Return the listing below unchanged, except that the pictures are dropped.
■ ■ ■ ■
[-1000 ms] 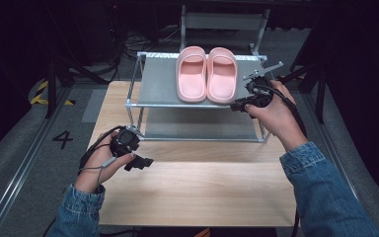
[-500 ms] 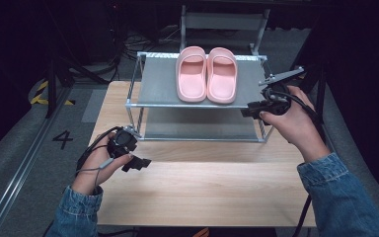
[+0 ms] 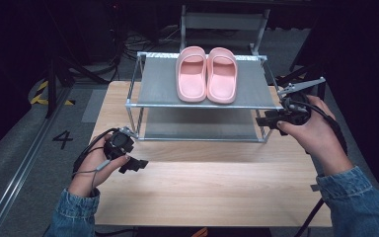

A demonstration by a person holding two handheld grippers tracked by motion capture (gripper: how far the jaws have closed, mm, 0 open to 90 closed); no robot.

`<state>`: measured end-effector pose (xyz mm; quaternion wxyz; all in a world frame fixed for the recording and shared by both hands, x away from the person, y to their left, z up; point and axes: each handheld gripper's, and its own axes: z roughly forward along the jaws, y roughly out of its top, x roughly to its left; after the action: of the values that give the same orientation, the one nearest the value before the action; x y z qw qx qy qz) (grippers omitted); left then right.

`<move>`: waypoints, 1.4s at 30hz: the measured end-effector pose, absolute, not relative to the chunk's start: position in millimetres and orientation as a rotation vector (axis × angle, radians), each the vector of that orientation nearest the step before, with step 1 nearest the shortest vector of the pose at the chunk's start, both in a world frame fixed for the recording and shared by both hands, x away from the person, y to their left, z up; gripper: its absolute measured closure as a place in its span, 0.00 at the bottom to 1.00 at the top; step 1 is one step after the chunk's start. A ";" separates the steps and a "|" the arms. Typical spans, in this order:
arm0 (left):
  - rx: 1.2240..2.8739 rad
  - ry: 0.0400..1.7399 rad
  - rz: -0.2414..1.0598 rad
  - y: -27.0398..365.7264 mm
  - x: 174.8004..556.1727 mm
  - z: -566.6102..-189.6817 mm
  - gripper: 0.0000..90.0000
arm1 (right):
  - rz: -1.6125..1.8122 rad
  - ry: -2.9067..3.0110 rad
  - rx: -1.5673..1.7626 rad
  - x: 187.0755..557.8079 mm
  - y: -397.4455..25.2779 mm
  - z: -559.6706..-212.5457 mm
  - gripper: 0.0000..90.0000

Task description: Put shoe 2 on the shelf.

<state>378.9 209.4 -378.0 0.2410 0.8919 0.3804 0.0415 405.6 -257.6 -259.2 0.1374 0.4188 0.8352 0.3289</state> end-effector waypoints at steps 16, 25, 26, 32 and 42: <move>2.428 1.084 0.120 218.6 369.9 -380.5 0.22 | 0.891 2.433 1.306 385.3 -298.1 -292.3 0.58; 2.432 1.102 0.114 221.2 371.5 -383.5 0.22 | 0.842 2.452 1.366 376.2 -314.8 -321.9 0.54; 2.432 1.106 0.110 221.4 371.2 -383.8 0.22 | 0.840 2.456 1.375 375.4 -316.6 -326.7 0.54; 2.448 1.116 0.111 222.3 370.8 -386.7 0.22 | 0.794 2.484 1.416 373.9 -322.6 -351.3 0.52; 2.448 1.125 0.112 224.5 371.5 -387.5 0.22 | 0.689 2.520 1.472 374.0 -324.5 -381.8 0.51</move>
<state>371.5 224.5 -387.5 0.2206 0.8856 0.4068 0.0407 374.0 -324.5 -381.8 0.0713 0.4897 0.8382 0.2292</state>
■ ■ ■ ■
**TASK RESULT**
[-1000 ms] 
[-500 ms] 
[+0 ms] 

A demonstration by a person holding two handheld grippers tracked by motion capture (gripper: how far the jaws have closed, mm, 0 open to 90 closed); no robot.

`<state>`: measured end-effector pose (xyz mm; quaternion wxyz; all in a world frame fixed for the recording and shared by both hands, x away from the person, y to their left, z up; point and axes: each handheld gripper's, and its own axes: z roughly forward along the jaws, y roughly out of its top, x roughly to its left; after the action: of the values that give the same orientation, the one nearest the value before the action; x y z qw qx qy qz) (grippers omitted); left then right.

`<move>`: waypoints, 1.4s at 30hz: the measured end-effector pose, absolute, not relative to the chunk's start: position in millimetres and orientation as a rotation vector (axis × angle, radians), each the vector of that orientation nearest the step before, with step 1 nearest the shortest vector of the pose at the chunk's start, both in a world frame fixed for the recording and shared by both hands, x away from the person, y to their left, z up; gripper: its absolute measured closure as a place in its span, 0.00 at the bottom to 1.00 at the top; step 1 is one step after the chunk's start. A ";" separates the steps and a "|" the arms. Typical spans, in this order:
arm0 (left):
  - rx: 1.2240..2.8739 rad
  - ry: 0.0400..1.7399 rad
  - rz: -0.2414..1.0598 rad
  - y: -27.0398..365.7264 mm
  - x: 174.8004..556.1727 mm
  - z: -566.6102..-189.6817 mm
  - gripper: 0.0000..90.0000
arm1 (right):
  - rz: -1.6125..1.8122 rad
  - ry: -2.9067..3.0110 rad
  - rx: -1.5673..1.7626 rad
  - x: 187.0755..557.8079 mm
  - y: -397.4455..25.2779 mm
  - z: -559.6706..-212.5457 mm
  - gripper: 0.0000..90.0000

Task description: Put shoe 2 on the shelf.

<state>378.9 209.4 -378.0 0.2410 0.8919 0.3804 0.0415 405.6 -257.6 -259.2 0.1374 0.4188 0.8352 0.3289</state> end-effector waypoints at steps 16, 25, 26, 32 and 42: <move>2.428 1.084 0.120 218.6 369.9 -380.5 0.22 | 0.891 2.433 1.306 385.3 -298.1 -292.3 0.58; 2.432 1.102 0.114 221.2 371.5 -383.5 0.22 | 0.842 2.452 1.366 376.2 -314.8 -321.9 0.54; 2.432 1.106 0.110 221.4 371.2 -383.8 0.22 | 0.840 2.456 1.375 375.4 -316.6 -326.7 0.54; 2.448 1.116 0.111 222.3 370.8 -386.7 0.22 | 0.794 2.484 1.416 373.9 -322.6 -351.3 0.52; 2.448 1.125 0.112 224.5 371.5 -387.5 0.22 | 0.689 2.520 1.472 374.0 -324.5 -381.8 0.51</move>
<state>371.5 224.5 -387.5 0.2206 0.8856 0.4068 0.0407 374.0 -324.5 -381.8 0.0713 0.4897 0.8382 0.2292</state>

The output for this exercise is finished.